For the following activity, use traffic lights to symbolize access to participation (green light - go), and barriers to participation (red light - stop). Draw traffic lights on the board (or poster paper) and record responses in the appropriate circle (green or red). See example for this lesson.
LO1, L02 Class discussion:
Refer to stimulus images to generate discussion
1. What things can you do to make participation easy for your classmates in activities?
Refer to stimulus images to generate discussion
2. Hands up if you have ever felt left out, or felt like you cannot participate in an activity? (Teacher use explicit teaching (think out loud) to give an example of when they have felt left out – e.g. times when you have been not noticed, have been ignored, not been invited, picked last to be on a team, told you cannot join in, first day of a new job etc.)
Can you give me an example of when you have felt left out, or if you have noticed someone else has been left out? (Record main concept of answer student gives in red circle representing a barrier to participation).
Why do you think you were left out (or someone else was left out)? What things do people sometimes do that make it difficult for people to participate? (Record main concept of answer student gives in red circle representing a barrier to participation).
Main points to highlight:
Additional Activity 2: Making Participation Easy or Difficult
Teacher‘s notes: in this activity, we further explore behavioural barriers (i.e. making participation difficult) and behavioural access (making participation easy) with a focus on people with disability. The words you use in this section will depend on the literacy level of your children. You may wish to use simple terminology (i.e. making participation easy instead of behavioural access).

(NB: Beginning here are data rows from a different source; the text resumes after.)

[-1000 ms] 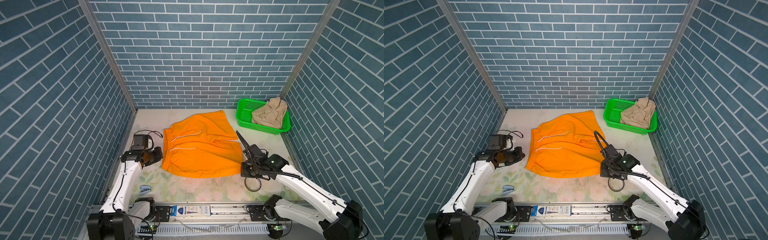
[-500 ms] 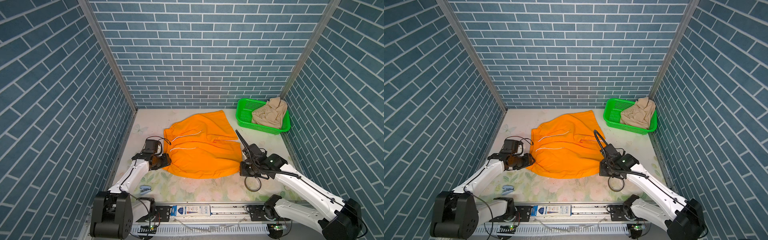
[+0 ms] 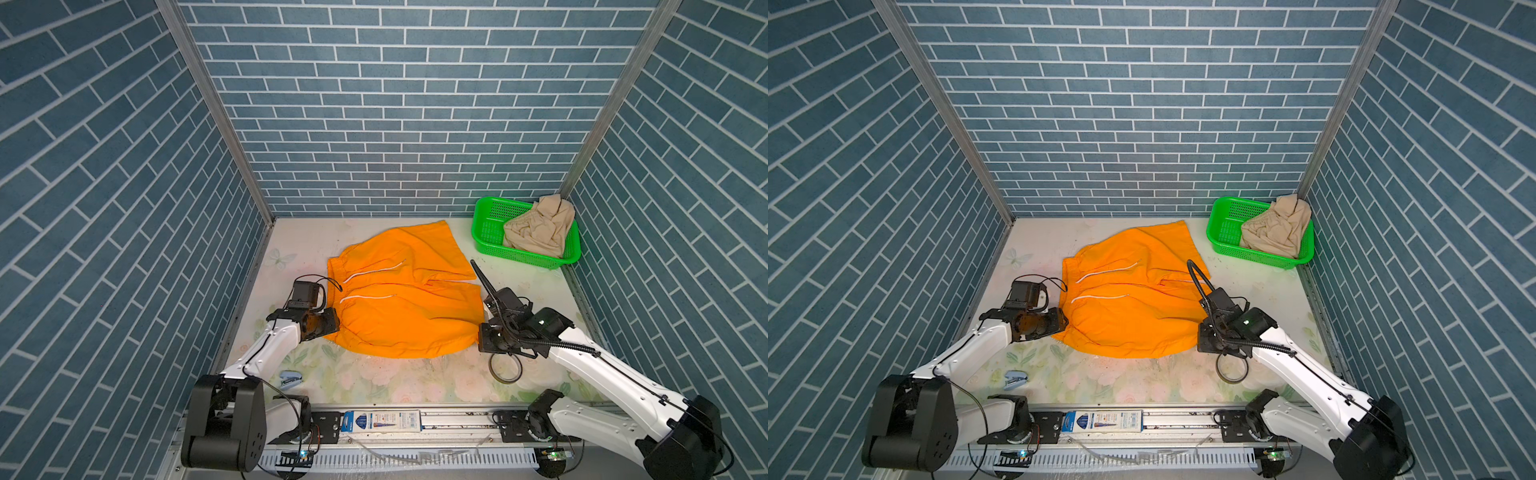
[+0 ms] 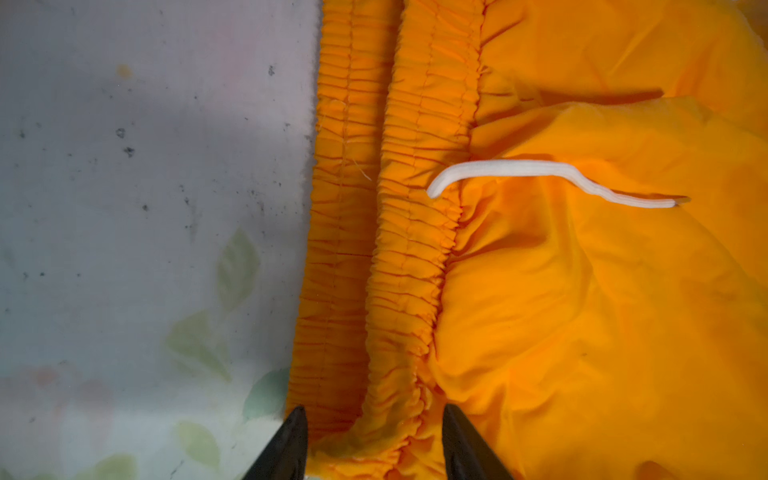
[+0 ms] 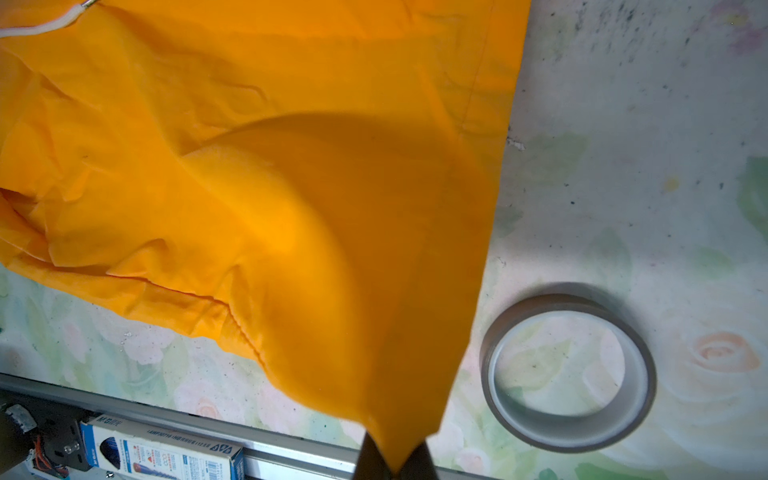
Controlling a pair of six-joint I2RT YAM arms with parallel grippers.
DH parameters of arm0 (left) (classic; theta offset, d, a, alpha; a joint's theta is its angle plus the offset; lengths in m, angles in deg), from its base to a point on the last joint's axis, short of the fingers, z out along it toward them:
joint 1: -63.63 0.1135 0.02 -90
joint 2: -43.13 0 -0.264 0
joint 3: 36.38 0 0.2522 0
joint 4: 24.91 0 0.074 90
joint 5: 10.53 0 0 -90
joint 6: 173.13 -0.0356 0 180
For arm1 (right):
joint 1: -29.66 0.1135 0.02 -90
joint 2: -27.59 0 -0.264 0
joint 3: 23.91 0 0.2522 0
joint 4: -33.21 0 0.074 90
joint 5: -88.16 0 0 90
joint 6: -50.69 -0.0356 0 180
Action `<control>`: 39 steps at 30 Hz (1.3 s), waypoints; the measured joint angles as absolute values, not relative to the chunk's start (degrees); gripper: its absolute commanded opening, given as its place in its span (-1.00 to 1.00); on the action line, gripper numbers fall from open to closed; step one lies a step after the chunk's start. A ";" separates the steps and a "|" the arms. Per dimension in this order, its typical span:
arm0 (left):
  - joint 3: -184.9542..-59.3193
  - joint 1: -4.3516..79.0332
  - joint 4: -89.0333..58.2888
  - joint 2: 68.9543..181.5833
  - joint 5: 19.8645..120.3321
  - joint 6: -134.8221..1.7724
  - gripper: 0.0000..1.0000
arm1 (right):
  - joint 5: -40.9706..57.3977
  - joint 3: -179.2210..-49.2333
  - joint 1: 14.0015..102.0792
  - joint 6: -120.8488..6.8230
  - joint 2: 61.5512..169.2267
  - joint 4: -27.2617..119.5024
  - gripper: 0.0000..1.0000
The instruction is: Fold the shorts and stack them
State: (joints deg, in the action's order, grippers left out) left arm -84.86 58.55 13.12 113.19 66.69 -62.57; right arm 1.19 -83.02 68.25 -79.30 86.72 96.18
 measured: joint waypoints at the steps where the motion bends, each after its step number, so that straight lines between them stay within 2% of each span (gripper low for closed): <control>1: -84.86 58.57 13.14 113.63 66.78 -62.60 0.08 | 1.19 -82.91 68.20 -79.30 86.70 96.18 -1.00; 5: -84.92 58.57 13.16 115.44 66.83 -62.60 0.06 | 1.19 -82.80 68.20 -79.30 86.61 96.14 -1.00; 9: -84.92 58.55 13.25 116.31 66.98 -62.51 -0.19 | 1.19 -82.69 68.20 -79.30 86.59 95.90 -1.00; 16: -84.94 58.57 14.10 116.05 66.37 -61.66 -0.97 | 1.08 -82.01 68.20 -79.30 85.89 95.77 -1.00; 27: -93.75 58.55 24.92 114.30 58.32 -60.98 -1.00 | -3.05 -82.86 68.14 -79.30 81.24 100.79 -1.00; 34: -99.72 58.79 34.85 113.14 50.83 -62.60 -1.00 | -10.40 -93.42 67.85 -76.39 82.15 108.05 -1.00; 39: -102.36 59.64 40.68 116.12 47.00 -63.82 -1.00 | -12.45 -104.41 63.77 -68.63 90.83 107.81 -1.00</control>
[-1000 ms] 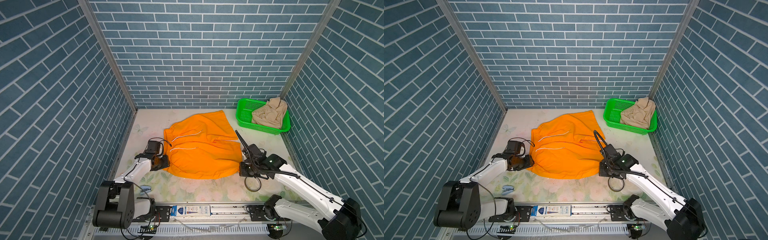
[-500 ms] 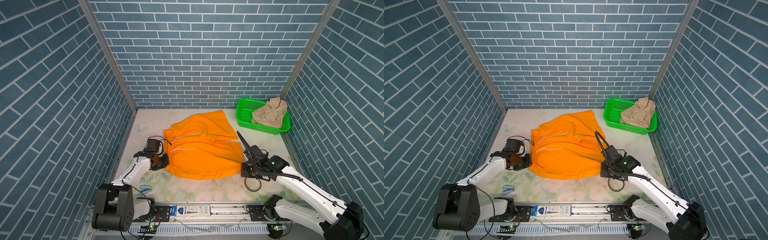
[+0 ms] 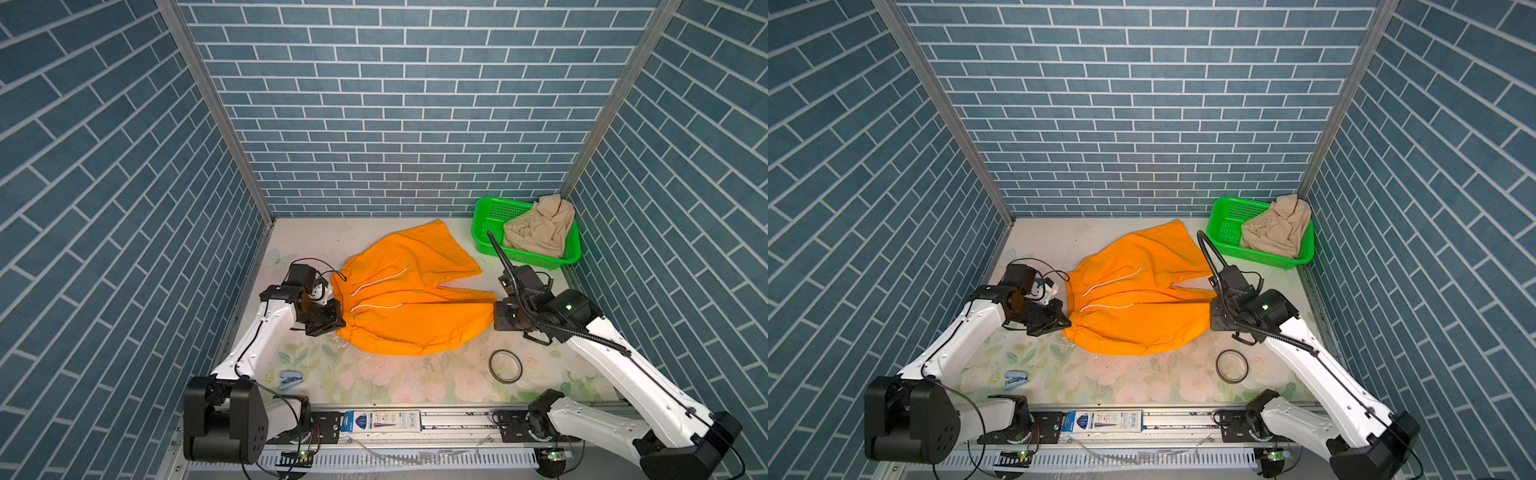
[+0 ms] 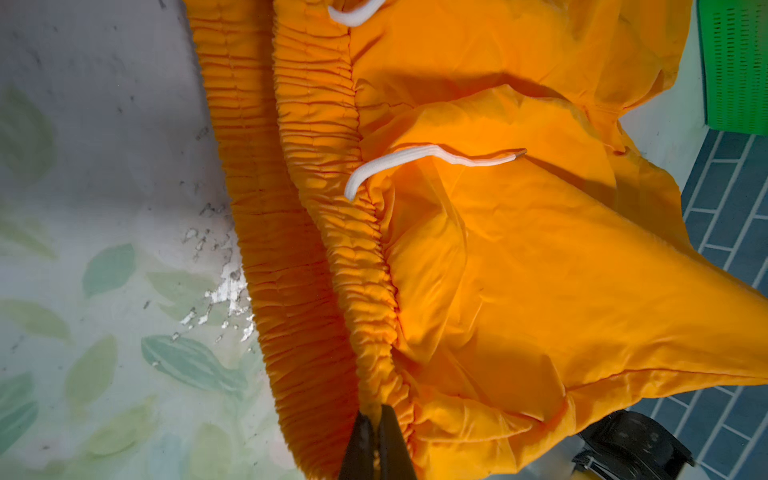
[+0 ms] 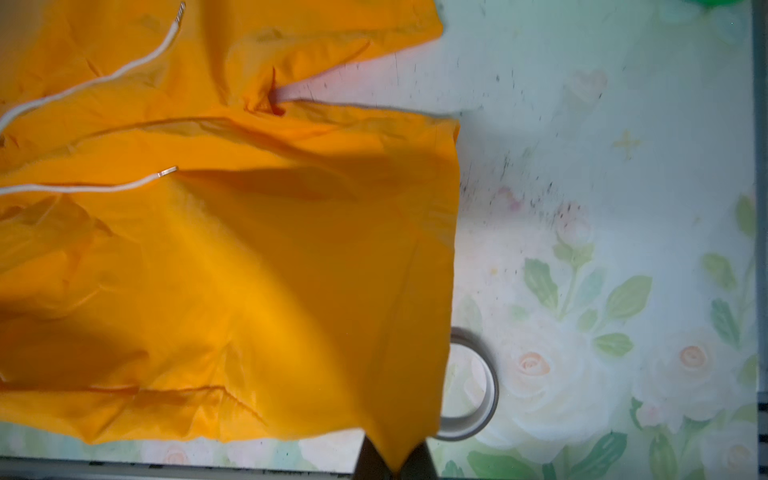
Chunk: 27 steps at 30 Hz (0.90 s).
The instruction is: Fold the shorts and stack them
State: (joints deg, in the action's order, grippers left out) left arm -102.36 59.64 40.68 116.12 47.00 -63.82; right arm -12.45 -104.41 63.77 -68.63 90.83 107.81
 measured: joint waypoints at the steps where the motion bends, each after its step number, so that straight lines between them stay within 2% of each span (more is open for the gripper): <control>1: -103.87 59.64 41.93 117.14 46.87 -64.21 -1.00 | -12.30 -106.71 62.26 -66.54 93.24 107.33 -1.00; 7: -115.72 59.66 47.17 122.00 47.46 -66.64 -1.00 | -8.49 -117.81 52.64 -56.22 105.08 104.07 -1.00; 12: -120.70 59.73 48.11 126.00 48.36 -67.69 -1.00 | -4.56 -127.78 48.25 -50.45 114.70 102.30 -1.00; 27: -128.33 64.45 46.45 139.33 47.57 -70.42 -1.00 | 1.65 -157.40 46.04 -41.18 142.24 101.62 -1.00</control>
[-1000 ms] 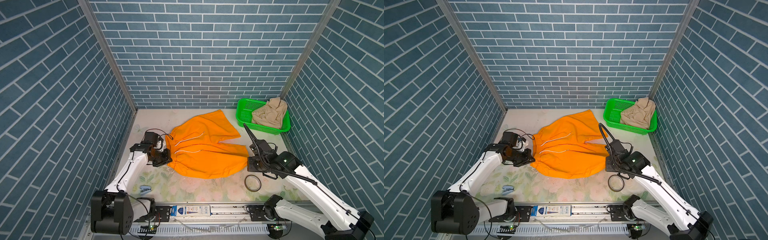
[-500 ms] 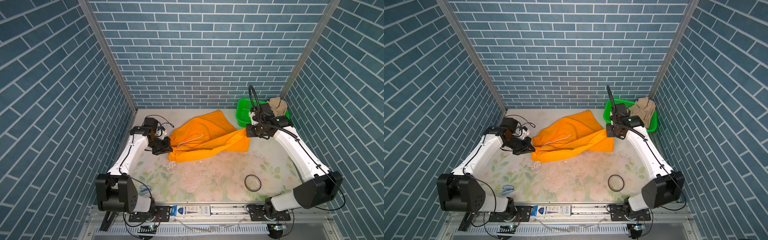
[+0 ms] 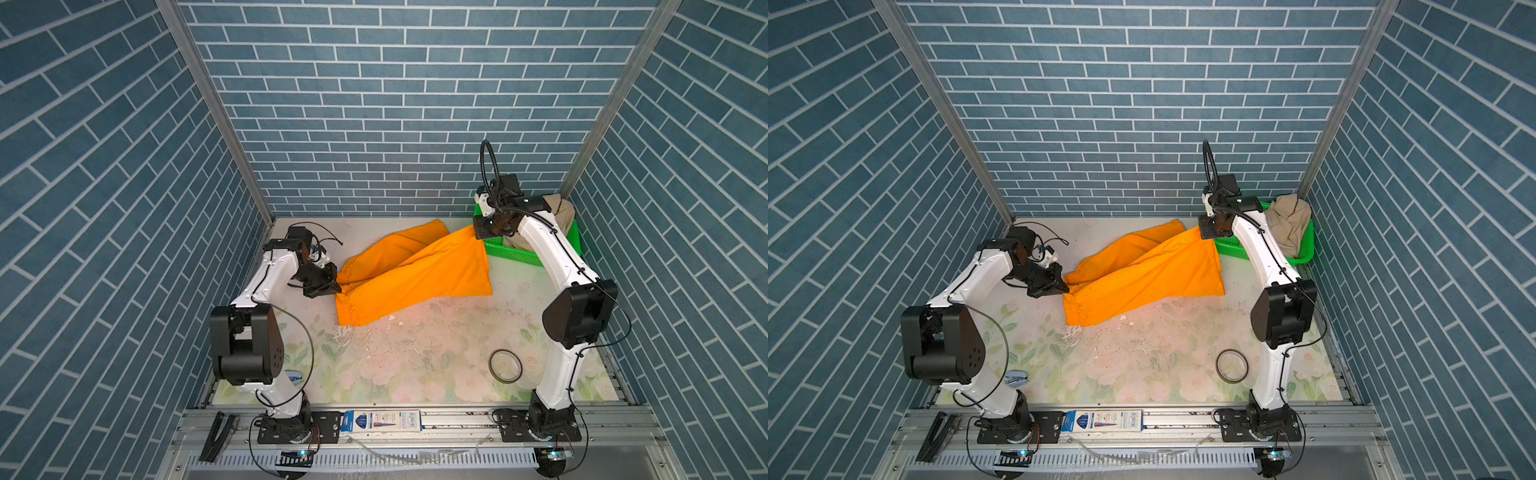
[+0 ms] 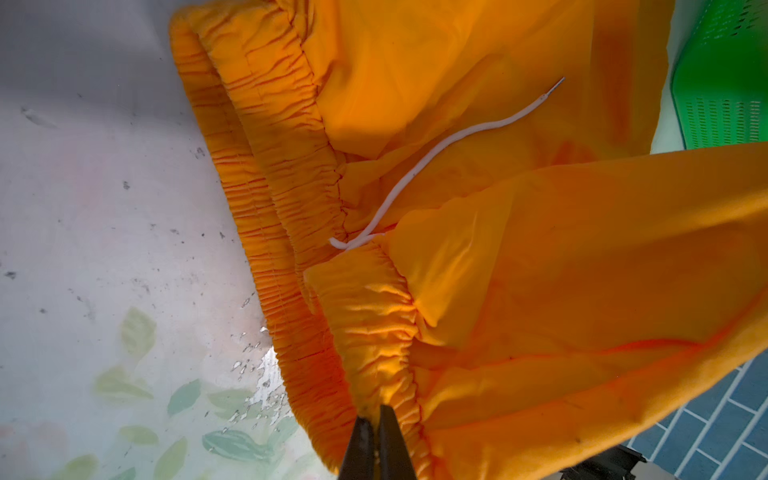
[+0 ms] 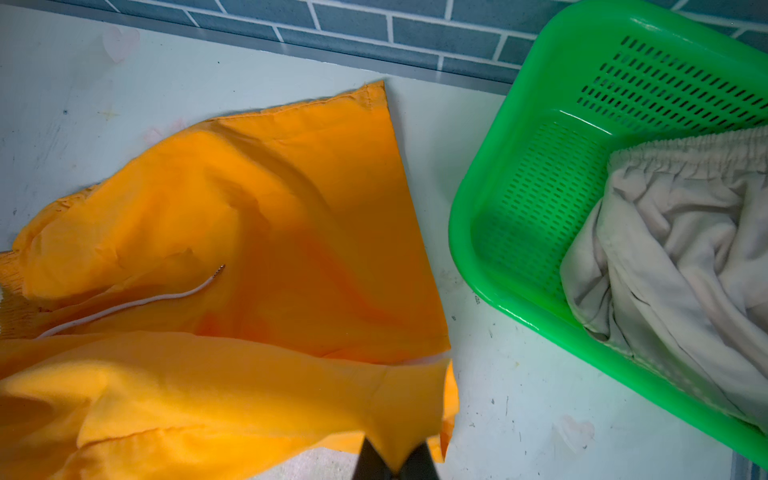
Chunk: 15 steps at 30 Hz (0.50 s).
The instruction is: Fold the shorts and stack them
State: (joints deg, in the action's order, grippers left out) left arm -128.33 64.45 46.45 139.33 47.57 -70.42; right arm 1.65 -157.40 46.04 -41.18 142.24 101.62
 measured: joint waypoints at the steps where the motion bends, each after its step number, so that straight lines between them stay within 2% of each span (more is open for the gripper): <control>1: -128.94 64.65 46.47 139.96 47.53 -70.79 -1.00 | 1.80 -158.99 46.02 -40.72 143.35 101.78 -1.00; 15: -136.53 66.24 46.47 147.96 48.33 -72.96 -1.00 | 6.00 -179.41 45.60 -38.80 159.37 102.85 -1.00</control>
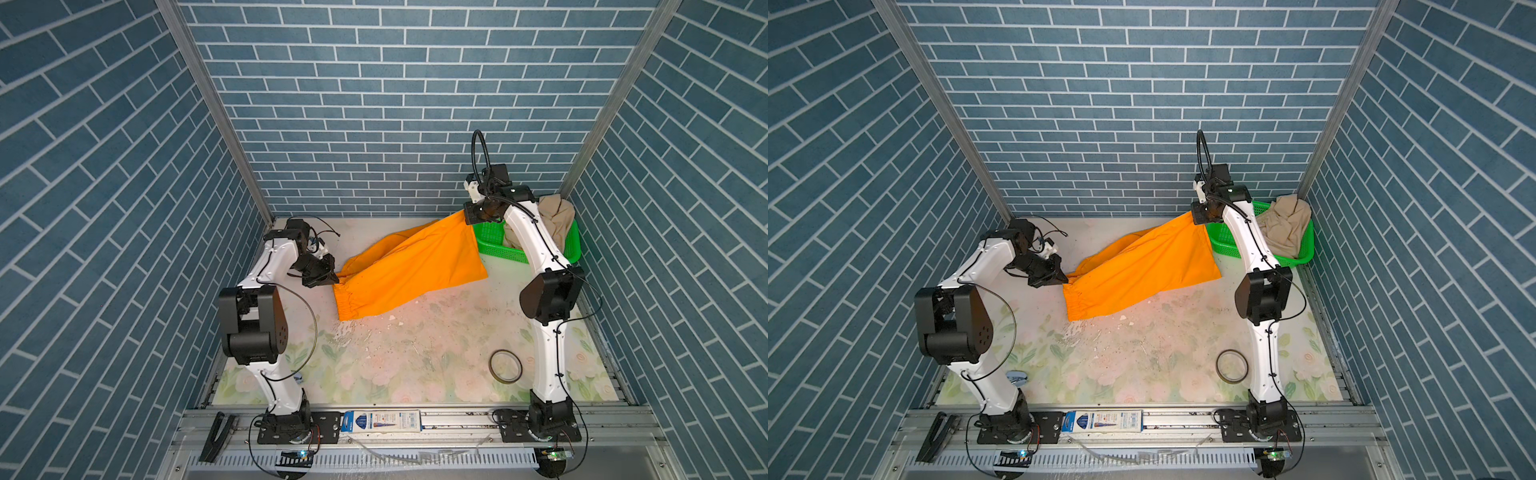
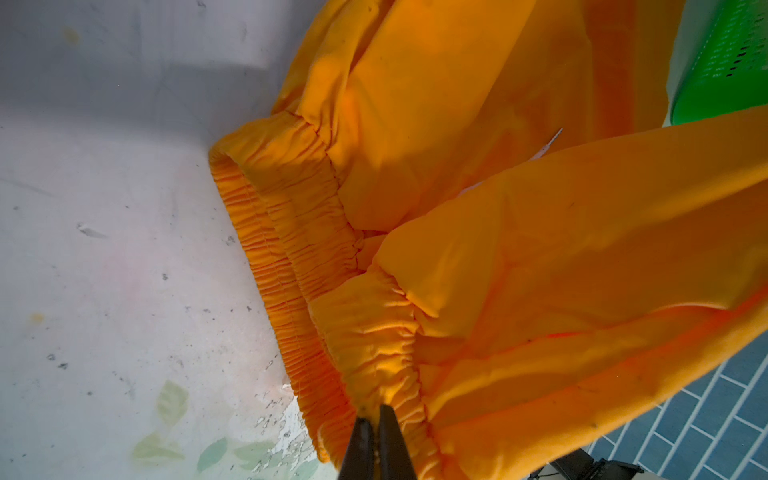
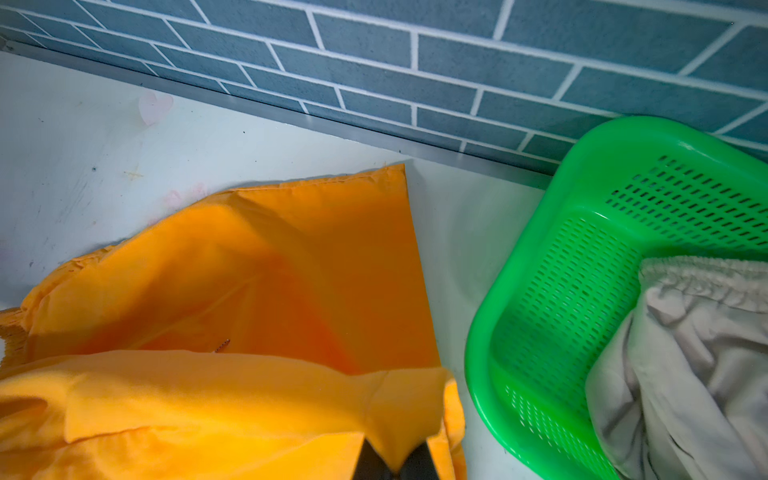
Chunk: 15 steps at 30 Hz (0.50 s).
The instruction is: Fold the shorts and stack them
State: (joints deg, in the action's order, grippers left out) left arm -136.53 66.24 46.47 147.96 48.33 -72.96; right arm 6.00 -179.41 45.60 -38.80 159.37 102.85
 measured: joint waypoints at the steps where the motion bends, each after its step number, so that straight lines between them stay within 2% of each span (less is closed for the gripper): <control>1: -137.14 66.26 46.52 148.36 48.68 -72.96 -1.00 | 6.37 -180.13 45.56 -38.82 160.38 102.63 -1.00; 15: -140.74 66.66 42.78 155.63 51.85 -71.45 -1.00 | 9.41 -182.29 45.30 -40.11 169.52 92.38 -1.00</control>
State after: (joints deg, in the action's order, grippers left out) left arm -140.74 66.66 42.78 155.63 51.85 -71.45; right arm 9.41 -182.29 45.30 -40.11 169.52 92.38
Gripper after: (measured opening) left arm 0.057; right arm 0.054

The way we treat people and our attitudes and behaviours towards them can create opportunities for everyone to participate (i.e. making it easy to join in), or barriers (difficulties or obstacles that make it hard to join in).
We have just discussed how being inflexible can exclude people with disability – for example, being inflexible with game rules. When we are inflexible, we are sending a message that we expect people to change to suit our own expectations. If we do this, we are not respecting others needs. Being inflexible and expecting people to change to suit our own expectations are examples of barriers as it prevents people with disability participating.
We also discussed how being flexible can create opportunities for people with disability to participate. Finding other ways to do things and not expecting people with disability to change to suit others expectations allows everyone to be able to participate in daily activities – this is an example of opportunity – making it easy to join in.
LO2 Sorting activity: refer to the activity 3 resource for lesson 5. Read out the statements provided and ask students whether they are an example of opportunities (making participation easy) or barriers (making participation difficult).
When responding to the questions, children can use hand signals to show whether participation is difficult (stop hand), or participation is easy (thumbs up).
Use electronic white board to move statements to appropriate side.
| Conclusion and Reflection|
LO1, LO2 Children sit in a circle and respond to the following questions.
What can we do to make participation easy for people with disability?